Which lines in the records below hold the word "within"? Copy each of them.

━━━━━━━━

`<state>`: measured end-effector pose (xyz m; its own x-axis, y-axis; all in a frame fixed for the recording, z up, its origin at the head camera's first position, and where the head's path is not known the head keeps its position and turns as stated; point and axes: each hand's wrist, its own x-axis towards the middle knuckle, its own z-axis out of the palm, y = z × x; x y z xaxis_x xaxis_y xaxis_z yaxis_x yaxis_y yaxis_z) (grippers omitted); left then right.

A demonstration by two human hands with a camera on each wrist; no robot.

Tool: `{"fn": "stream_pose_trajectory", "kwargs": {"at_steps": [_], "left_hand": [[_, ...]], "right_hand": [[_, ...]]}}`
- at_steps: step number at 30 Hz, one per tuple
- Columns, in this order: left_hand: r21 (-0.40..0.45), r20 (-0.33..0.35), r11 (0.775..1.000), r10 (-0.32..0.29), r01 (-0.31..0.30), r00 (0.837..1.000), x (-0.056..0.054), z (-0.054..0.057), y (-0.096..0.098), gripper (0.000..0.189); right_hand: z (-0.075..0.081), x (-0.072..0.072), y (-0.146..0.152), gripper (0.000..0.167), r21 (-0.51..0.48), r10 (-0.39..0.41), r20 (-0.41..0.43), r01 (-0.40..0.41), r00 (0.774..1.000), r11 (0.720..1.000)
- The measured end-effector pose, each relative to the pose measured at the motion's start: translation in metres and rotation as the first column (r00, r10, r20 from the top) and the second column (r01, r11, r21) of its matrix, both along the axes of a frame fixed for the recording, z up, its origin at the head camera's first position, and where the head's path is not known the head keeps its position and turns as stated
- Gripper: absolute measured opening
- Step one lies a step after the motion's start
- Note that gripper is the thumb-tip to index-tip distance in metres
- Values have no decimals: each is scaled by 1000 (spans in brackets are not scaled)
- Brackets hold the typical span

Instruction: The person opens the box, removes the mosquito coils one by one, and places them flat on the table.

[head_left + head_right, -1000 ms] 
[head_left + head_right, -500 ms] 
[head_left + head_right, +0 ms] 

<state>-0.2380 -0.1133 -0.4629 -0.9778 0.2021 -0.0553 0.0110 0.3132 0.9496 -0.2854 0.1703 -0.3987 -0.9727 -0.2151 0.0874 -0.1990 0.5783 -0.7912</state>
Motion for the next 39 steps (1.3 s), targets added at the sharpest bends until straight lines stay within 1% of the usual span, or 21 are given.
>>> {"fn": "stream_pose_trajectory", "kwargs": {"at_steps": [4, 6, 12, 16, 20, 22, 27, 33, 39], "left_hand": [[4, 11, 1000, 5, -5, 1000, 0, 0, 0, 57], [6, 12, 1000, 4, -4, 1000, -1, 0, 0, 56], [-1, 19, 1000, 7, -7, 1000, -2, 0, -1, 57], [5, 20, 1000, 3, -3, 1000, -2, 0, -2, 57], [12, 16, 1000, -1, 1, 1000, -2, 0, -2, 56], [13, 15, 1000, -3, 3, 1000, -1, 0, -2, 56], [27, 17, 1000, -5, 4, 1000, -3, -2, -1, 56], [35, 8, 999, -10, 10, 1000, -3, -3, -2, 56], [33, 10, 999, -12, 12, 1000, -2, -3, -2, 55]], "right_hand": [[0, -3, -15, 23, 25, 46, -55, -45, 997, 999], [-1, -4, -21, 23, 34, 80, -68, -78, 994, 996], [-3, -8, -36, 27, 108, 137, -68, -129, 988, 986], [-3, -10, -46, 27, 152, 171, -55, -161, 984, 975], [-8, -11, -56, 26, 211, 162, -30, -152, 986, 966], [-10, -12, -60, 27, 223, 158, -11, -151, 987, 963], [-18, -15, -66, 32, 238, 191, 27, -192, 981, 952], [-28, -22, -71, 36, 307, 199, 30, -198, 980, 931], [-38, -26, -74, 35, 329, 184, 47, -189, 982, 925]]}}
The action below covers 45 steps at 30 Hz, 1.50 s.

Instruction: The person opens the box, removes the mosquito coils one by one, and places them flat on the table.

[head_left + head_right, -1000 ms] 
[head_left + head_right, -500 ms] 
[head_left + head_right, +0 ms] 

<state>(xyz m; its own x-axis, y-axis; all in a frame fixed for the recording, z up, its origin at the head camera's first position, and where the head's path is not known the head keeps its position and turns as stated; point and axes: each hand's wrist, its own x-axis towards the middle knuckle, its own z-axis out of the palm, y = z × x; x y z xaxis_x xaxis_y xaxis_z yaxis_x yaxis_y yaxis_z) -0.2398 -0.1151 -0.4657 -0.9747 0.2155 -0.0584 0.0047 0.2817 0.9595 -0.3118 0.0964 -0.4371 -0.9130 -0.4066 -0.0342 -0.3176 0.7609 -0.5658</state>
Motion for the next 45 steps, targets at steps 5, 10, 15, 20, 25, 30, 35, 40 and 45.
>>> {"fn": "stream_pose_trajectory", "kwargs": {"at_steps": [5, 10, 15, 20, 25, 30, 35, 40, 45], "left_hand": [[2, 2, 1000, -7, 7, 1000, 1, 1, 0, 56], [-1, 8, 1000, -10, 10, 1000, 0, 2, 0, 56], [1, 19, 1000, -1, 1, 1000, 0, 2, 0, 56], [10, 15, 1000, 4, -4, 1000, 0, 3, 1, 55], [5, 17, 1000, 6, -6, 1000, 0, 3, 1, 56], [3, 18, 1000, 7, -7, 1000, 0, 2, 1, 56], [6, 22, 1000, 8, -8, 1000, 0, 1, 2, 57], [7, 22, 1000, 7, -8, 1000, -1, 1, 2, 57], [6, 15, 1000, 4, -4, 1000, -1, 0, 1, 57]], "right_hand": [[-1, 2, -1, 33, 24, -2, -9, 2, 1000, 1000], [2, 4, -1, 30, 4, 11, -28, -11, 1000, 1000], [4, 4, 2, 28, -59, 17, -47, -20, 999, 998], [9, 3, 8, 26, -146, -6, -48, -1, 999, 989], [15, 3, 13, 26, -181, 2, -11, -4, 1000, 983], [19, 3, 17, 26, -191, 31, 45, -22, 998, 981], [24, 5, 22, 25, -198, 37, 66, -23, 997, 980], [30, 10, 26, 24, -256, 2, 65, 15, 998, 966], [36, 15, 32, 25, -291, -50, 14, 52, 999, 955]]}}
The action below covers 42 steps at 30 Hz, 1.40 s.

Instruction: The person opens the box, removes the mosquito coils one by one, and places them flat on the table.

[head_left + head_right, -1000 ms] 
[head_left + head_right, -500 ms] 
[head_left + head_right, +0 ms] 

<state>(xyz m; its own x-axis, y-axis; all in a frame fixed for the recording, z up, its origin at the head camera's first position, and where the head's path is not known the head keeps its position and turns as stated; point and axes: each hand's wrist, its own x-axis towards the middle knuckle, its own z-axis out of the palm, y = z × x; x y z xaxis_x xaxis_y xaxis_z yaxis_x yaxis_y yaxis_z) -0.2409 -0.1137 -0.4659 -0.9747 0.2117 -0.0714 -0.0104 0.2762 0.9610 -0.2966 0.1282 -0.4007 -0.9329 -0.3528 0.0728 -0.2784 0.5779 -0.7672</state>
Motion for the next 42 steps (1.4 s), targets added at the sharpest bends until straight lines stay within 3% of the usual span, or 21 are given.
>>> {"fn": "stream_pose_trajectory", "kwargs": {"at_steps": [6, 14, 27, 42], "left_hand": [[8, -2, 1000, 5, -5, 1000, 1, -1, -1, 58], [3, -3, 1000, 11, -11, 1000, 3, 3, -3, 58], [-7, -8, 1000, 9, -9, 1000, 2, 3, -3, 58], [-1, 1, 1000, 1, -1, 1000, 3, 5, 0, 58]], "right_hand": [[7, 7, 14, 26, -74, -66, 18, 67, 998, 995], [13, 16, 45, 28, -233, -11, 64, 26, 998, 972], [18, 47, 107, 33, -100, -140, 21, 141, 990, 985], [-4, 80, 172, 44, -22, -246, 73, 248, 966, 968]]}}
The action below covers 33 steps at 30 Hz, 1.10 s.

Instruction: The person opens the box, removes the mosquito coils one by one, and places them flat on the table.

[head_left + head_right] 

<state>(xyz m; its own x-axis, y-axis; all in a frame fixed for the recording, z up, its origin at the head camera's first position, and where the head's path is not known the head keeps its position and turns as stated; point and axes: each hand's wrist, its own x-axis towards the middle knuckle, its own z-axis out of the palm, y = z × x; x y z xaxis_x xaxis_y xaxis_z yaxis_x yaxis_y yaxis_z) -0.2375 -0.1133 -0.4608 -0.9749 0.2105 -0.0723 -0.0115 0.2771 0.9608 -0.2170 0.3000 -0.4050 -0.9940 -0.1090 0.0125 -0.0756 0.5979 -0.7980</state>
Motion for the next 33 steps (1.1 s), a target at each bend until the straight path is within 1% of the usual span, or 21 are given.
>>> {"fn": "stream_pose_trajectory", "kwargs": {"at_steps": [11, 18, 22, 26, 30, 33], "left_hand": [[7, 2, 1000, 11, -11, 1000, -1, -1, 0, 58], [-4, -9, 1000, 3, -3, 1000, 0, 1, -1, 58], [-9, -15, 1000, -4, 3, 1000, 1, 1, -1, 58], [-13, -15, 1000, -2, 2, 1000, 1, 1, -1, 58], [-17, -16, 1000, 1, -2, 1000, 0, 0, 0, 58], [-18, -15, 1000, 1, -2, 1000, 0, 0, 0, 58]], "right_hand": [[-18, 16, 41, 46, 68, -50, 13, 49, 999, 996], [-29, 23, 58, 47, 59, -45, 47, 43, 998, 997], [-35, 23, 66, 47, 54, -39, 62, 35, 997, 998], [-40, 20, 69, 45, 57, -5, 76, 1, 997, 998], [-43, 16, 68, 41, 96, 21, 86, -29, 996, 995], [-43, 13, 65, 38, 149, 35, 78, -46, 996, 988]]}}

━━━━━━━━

== Result ==
Motion for the next 39 steps (1.3 s), targets added at the sharpest bends until straight lines stay within 1% of the usual span, or 21 are given.
Motion for the next 42 steps (1.4 s), targets added at the sharpest bends until straight lines stay within 3% of the usual span, or 21 are given.
Motion for the next 33 steps (1.1 s), a target at each bend until the straight path is within 1% of the usual span, or 21 are given.

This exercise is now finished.